AI Summary • Published on Dec 3, 2025
Large Language Models (LLMs) have significantly impacted various sectors, including healthcare, by enhancing capabilities like text generation and comprehension. However, their ability to perform zero-shot information extraction from complex and variable clinical language, particularly in non-English Electronic Health Records (EHRs) like Italian, remains largely underexplored. Traditional Natural Language Processing (NLP) techniques often fall short in handling the nuanced semantics of free-text clinical notes. This research aims to assess if LLMs can effectively extract comorbidity information from Italian EHRs in a zero-shot, on-premises setting, and if they can serve as a viable substitute for established regular expression-based extraction methods.
The study employed a methodology to evaluate six open-source multilingual LLMs from the OpenLLaMA, Mistral, and Qwen2.5 families (including 3B, 7B, and 8x7B models) in a zero-shot configuration for comorbidity extraction. The dataset comprised 8223 Italian patient records, focusing on five critical cardiac comorbidities. Initially, regular expressions, developed with clinical expert collaboration, were used for automated data annotation to establish a baseline for comparison. To refine the ground truth and address potential inaccuracies from regex, 100 "false negative" records were manually annotated by two clinicians. The LLMs were then tasked with classifying each comorbidity individually per EHR using a standard zero-shot prompt. Their performance was rigorously evaluated against both the automated (regex) and manual annotations, utilizing metrics such as classification accuracy, F1-score, precision, and recall to provide a comprehensive understanding of their effectiveness.

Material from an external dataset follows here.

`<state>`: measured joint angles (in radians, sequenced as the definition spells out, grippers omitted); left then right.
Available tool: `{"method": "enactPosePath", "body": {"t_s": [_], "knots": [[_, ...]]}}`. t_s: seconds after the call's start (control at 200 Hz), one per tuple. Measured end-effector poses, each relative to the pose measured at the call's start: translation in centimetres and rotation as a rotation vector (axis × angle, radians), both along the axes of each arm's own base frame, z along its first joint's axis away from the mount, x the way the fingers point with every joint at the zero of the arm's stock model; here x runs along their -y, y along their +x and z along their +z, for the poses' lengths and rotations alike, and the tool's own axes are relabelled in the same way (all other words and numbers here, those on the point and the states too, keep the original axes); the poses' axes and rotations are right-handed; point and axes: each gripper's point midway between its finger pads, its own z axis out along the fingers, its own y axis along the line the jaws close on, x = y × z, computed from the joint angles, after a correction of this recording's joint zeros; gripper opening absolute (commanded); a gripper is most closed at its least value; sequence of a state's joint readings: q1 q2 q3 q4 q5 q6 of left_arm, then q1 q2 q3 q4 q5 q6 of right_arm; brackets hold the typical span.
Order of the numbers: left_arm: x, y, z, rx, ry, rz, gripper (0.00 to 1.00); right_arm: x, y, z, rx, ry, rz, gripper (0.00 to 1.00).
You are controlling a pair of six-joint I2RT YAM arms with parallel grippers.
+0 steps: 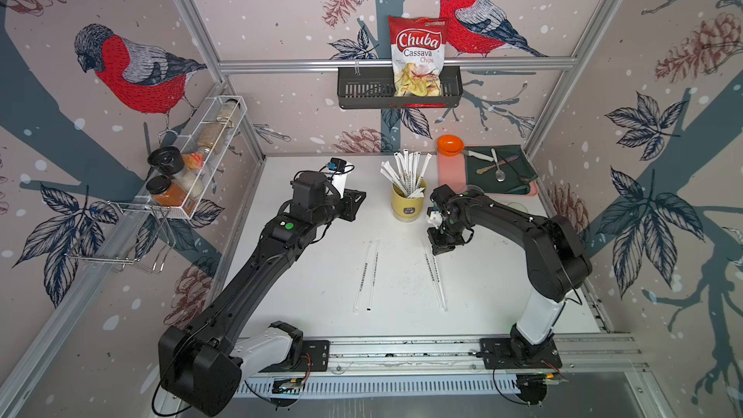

When compared against automated regular expression annotations, OpenLLaMA 3B and Mixtral 8x7B models exhibited low overall accuracies, falling below 35%. In contrast, OpenLLaMA 7B, Mistral 7B, and both Qwen2.5 3B and 7B models achieved overall accuracies exceeding 70%, with Mistral 7B demonstrating the highest performance at 82.67%. However, a detailed analysis of F1-score, precision, and recall revealed that many LLMs struggled with generalization. For example, OpenLLaMA 3B showed high recall but poor precision, indicating a propensity for false positives, while Mistral 7B achieved excellent precision but low recall, suggesting it missed many actual cases. Against manual annotations, OpenLLaMA 3B again performed very poorly (<10% overall accuracy). While other models like OpenLLaMA 7B, Mistral 7B, Mixtral 8x7B, and Qwen2.5 (3B and 7B) achieved over 80% accuracy in this comparison (with significant improvements for Qwen2.5 and Mixtral 8x7B), a confusion matrix analysis for the best (Mistral 7B) and worst (OpenLLaMA 3B) performers indicated that they either consistently predicted negatives or positives, rather than demonstrating true semantic understanding. Ultimately, none of the evaluated LLMs matched the performance of the regular expression approach, which achieved 92.2% accuracy against manual annotation.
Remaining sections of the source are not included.